[Stored records]
"""

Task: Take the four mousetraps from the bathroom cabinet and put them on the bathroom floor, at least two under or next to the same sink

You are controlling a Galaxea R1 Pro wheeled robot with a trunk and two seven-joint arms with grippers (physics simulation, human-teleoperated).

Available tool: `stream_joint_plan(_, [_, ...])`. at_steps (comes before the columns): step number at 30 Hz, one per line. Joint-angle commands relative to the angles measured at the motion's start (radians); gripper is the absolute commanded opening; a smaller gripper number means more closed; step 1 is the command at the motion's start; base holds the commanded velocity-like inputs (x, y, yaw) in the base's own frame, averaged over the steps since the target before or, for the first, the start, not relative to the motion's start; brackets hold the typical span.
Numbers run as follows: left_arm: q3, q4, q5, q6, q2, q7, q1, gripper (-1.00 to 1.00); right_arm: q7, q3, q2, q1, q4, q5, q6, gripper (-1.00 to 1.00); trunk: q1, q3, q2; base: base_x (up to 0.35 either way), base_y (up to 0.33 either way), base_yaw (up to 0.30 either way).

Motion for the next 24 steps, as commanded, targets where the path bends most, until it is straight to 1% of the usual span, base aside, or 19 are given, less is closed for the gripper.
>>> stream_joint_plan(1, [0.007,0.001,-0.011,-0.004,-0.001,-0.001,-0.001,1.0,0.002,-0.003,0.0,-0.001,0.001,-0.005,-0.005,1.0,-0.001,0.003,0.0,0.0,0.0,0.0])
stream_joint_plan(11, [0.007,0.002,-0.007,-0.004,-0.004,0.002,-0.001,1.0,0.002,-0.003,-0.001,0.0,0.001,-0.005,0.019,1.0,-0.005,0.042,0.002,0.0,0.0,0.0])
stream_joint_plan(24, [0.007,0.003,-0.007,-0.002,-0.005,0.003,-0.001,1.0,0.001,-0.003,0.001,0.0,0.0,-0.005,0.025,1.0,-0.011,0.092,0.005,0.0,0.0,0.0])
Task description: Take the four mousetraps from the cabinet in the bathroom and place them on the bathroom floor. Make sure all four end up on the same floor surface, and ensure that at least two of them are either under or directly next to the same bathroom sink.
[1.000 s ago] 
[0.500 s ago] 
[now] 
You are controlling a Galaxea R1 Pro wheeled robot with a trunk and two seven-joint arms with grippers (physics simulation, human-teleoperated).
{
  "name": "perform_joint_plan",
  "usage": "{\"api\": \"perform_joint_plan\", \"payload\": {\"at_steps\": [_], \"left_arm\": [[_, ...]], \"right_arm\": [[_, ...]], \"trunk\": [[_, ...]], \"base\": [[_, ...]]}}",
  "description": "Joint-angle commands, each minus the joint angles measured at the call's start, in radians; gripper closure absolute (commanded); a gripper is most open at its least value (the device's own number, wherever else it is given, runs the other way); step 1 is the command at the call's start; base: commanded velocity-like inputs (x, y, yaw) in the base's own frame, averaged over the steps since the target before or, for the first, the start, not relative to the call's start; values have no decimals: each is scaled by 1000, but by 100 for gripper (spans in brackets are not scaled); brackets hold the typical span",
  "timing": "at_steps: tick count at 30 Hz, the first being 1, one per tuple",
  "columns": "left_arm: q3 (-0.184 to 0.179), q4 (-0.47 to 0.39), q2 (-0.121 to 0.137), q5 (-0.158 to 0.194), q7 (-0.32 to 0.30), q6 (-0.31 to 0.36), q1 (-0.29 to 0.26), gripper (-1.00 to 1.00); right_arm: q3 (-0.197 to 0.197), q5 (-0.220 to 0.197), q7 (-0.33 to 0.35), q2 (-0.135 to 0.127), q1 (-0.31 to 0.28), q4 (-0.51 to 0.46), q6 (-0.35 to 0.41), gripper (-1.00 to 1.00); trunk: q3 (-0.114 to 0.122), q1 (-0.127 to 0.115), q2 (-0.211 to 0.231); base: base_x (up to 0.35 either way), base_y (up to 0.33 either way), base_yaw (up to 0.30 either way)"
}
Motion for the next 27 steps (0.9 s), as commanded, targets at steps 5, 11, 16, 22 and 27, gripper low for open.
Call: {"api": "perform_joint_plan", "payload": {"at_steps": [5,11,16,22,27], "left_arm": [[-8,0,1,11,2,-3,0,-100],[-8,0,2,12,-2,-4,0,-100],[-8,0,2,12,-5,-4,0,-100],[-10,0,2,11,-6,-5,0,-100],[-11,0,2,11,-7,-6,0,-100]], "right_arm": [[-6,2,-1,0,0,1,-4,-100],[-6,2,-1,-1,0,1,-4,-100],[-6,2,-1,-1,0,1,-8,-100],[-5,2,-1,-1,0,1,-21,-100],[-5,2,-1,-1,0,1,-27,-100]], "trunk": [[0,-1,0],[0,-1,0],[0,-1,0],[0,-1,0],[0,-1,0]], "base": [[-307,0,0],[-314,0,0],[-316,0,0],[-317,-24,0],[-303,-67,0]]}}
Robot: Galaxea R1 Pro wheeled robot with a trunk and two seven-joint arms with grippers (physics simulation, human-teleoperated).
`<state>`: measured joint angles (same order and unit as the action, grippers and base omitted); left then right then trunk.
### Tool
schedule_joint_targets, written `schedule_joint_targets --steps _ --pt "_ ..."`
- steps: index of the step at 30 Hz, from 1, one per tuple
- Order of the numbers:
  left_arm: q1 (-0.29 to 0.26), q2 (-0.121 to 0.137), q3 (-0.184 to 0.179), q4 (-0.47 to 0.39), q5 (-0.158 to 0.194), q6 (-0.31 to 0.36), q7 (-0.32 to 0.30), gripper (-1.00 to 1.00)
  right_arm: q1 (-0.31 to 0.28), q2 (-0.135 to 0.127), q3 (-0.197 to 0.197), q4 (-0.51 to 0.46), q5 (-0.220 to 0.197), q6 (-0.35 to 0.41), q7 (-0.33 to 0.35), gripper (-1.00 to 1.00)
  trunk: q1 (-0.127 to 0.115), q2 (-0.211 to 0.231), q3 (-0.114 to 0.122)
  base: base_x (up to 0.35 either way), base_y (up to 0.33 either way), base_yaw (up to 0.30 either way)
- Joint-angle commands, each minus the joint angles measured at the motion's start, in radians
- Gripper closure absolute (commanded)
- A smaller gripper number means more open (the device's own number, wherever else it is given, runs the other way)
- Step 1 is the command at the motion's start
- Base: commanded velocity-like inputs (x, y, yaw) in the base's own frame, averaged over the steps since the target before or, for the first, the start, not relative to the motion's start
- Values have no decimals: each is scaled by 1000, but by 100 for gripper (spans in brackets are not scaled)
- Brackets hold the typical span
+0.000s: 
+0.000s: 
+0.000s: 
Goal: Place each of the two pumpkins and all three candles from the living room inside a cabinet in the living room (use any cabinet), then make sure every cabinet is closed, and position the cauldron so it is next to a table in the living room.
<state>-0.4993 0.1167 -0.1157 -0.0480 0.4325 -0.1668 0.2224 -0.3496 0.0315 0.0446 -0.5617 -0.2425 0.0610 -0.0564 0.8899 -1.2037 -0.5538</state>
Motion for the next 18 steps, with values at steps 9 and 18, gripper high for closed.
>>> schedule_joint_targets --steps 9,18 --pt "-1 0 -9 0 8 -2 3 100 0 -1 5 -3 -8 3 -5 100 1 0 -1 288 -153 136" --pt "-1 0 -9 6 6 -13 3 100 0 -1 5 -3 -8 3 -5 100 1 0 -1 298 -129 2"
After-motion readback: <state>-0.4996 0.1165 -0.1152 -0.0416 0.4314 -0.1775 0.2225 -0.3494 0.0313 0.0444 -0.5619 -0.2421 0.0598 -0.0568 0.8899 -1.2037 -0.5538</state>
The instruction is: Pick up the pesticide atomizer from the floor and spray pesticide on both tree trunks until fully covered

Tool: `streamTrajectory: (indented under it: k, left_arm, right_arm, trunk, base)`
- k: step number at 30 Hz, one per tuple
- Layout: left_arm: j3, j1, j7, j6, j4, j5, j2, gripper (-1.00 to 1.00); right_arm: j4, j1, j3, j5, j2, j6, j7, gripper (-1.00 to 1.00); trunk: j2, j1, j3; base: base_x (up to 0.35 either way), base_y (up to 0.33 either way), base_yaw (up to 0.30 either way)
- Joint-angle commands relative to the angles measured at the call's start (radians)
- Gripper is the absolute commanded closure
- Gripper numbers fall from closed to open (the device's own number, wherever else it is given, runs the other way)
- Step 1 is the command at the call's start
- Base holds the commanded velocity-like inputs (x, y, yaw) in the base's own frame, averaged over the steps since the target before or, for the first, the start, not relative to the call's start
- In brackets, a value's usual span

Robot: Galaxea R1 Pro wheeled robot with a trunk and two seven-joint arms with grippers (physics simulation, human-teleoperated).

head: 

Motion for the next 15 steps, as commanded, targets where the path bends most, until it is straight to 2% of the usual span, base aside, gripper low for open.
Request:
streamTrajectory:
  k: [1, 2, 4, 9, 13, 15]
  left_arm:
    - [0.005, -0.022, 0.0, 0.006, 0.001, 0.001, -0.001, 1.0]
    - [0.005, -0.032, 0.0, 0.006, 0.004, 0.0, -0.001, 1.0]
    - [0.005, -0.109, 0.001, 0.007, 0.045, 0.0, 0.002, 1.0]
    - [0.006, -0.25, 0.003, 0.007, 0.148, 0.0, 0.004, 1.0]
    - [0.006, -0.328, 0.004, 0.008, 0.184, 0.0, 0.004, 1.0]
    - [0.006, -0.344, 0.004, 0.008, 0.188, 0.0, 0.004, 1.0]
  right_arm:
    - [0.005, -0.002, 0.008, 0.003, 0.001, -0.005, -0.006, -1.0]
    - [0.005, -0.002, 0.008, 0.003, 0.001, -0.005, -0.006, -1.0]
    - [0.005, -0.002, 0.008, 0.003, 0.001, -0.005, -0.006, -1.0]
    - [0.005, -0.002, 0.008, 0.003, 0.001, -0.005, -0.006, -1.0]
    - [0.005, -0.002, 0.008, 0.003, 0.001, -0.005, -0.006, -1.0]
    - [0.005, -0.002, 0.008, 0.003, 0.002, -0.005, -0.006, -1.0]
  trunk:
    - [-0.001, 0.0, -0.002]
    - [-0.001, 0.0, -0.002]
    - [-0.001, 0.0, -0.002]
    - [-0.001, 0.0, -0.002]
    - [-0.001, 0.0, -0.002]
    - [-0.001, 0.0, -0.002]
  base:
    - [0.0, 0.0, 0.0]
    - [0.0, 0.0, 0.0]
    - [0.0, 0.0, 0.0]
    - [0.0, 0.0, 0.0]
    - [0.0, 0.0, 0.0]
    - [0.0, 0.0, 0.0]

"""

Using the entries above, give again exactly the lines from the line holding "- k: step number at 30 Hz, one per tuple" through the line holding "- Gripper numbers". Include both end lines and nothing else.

- k: step number at 30 Hz, one per tuple
- Layout: left_arm: j3, j1, j7, j6, j4, j5, j2, gripper (-1.00 to 1.00); right_arm: j4, j1, j3, j5, j2, j6, j7, gripper (-1.00 to 1.00); trunk: j2, j1, j3; base: base_x (up to 0.35 either way), base_y (up to 0.33 either way), base_yaw (up to 0.30 either way)
- Joint-angle commands relative to the angles measured at the call's start (radians)
- Gripper is the absolute commanded closure
- Gripper numbers fall from closed to open (the device's own number, wherever else it is given, runs the other way)

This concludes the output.